Under the difference principle, those who are less favored by nature have no ground for
complaint of inequalities, because they benefit from the existence of inequalities. The more
favored should realize that their well-being depends on cooperation, which must be obtained on
reasonable terms that the difference principle specifies. Thus, the difference principle promotes
fraternity, making society more like a family.

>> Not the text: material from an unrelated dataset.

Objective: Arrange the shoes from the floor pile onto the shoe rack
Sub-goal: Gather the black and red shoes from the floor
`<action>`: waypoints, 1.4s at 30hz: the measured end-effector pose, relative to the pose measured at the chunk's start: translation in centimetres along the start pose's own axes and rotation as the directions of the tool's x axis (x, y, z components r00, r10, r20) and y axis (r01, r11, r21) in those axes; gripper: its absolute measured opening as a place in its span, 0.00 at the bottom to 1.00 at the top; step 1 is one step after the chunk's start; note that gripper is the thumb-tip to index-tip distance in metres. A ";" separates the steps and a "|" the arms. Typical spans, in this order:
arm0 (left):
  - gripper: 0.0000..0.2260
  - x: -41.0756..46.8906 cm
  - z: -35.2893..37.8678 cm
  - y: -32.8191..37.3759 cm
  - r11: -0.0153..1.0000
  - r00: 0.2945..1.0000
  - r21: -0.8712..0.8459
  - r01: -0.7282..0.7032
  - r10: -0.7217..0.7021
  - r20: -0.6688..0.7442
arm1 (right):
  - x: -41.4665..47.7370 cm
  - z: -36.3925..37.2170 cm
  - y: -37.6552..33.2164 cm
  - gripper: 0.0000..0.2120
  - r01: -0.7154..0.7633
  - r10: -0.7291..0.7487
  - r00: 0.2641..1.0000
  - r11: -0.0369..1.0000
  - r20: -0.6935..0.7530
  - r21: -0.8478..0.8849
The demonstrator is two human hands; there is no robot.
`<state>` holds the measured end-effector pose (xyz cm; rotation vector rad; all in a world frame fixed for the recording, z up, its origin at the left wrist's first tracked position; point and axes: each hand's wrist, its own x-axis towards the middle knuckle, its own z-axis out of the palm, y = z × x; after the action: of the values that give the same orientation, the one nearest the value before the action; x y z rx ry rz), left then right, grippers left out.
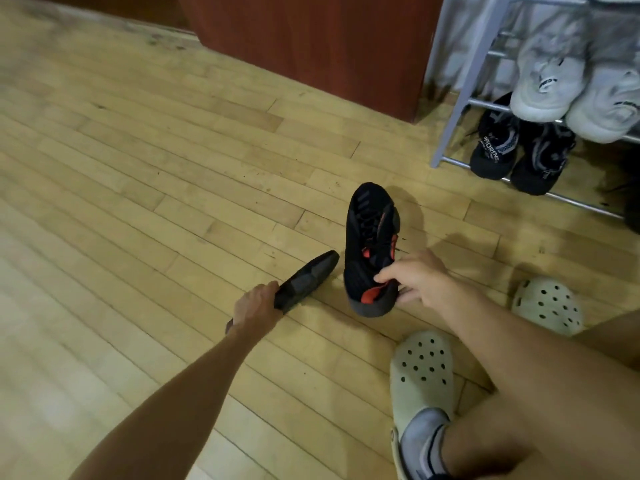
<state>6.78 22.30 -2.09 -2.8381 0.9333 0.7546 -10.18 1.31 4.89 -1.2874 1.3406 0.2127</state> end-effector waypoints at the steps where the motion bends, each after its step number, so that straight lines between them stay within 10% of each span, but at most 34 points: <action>1: 0.11 -0.8 0.3 0.2 1.000 1.000 -0.024 -0.003 0.003 -0.023 | -0.4 0.3 -0.1 0.24 0.016 -0.016 1.000 1.000 0.010 0.014; 10: 0.12 -6.4 5.4 5.1 0.949 0.984 -0.268 0.167 -0.178 -0.018 | -2.7 -0.6 0.8 0.23 0.065 -0.066 0.998 0.996 -0.008 -0.056; 18: 0.22 -5.5 5.1 6.5 0.902 0.923 -0.427 0.068 0.105 0.370 | -3.6 -2.8 2.1 0.28 0.052 -0.054 0.998 0.996 -0.030 -0.079; 24: 0.19 -6.6 5.1 1.4 0.762 0.957 -0.591 0.264 -0.130 0.260 | -3.7 -3.1 2.1 0.26 0.038 -0.039 0.999 0.998 -0.018 -0.047; 30: 0.39 -8.4 8.5 0.9 0.575 0.815 -0.616 0.539 -0.171 0.554 | -3.0 -2.3 2.8 0.26 -0.003 0.007 0.999 0.997 0.046 -0.083; 33: 0.28 -8.2 9.3 2.5 0.651 0.848 -0.561 0.511 -0.277 0.452 | -2.5 -2.5 3.3 0.24 -0.016 0.021 0.999 0.993 0.043 -0.113; 42: 0.18 -10.5 7.0 5.9 0.358 0.770 -0.690 0.629 -0.164 0.617 | -3.5 -2.3 3.9 0.20 -0.046 0.051 0.998 0.979 0.022 -0.196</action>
<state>-6.96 24.61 -2.72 -3.0399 -0.4868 2.1914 -15.49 2.83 6.12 -1.4111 1.3551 0.4031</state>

The only sense in which people can be said to deserve anything is this: If, in accordance with the
difference principle, it has been announced that those who produce more will get more, then the
higher producers deserve their differential, and it would be unjust to withhold it from them.
Social Institutions:

The background institutions for distributive justice may be either democratic capitalist or
socialist, but they must include a public school system, equality of economic opportunity, a
social minimum, and social security. Rawls recommends a governmental organization including
four branches. Allocation will keep prices competitive and will prevent too much economic
concentration by adjusting taxes and subsidies. The stabilization branch will guarantee full
employment. The transfer branch will correct competitive pricing (which by itself ignores need)
to ensure that total income is allocated according to need. The distribution branch, through taxes
and adjustments in the rights of property, will correct the distribution of wealth. A proportional
expenditure tax (the total amount of tax paid rises as expenditures rise, and taxes paid increase
by the same percentage of expenditure no matter the level of expenditure) is preferable to a
graduated income tax.

Rawls claims that his theory is in the spirit of German philosopher Immanuel Kant, who held
that moral principles are the objects of rational choice by free and equal rational beings. The
original position is devised in accordance with this conception. One acts autonomously when
action is the expression of freedom and rationality. In the original position, it is impossible to
choose heteronomous principles. Moreover, the Rawlsian principles of justice are categorical
imperatives: They do not assume that anyone has any particular aims. Justice as fairness,
however, improves on Kant by showing how, in choosing principles of justice, people are fully
expressing their natures as rational and free individualstheir noumenal selves. In justice as
fairness, moreover, the basis of equality is being a moral person, which means having the
capacity to have a conception of ones own good and a sense of justice. Moral persons are all
persons who would be capable (contingencies aside) of taking part in the initial agreement.

To give people really fair opportunities, the family ought to be abolished, but this reform, Rawls
allows, is not urgent.

The most important social good, Rawls avers, is self-respect, which he defines as a persons
sense of his own value, his secure conviction that his conception of his good, his plan of life, is
worth carrying out, together with confidence in the ability to carry it out. Justice as fairness
furthers the equal distribution of the bases of self-respect.

Although the assumption that persons in the original position are not motivated by envy is
contrary to present facts about real persons, Rawls holds that in the just society there will be little
occasion for, or incitement to, envy. It is not right to claim, as conservative writers do, that the
modern tendency toward equality is based on envy. In any case, the two Rawlsian principles of
justice cannot be so based, for by hypothesis they are chosen by envy-free people.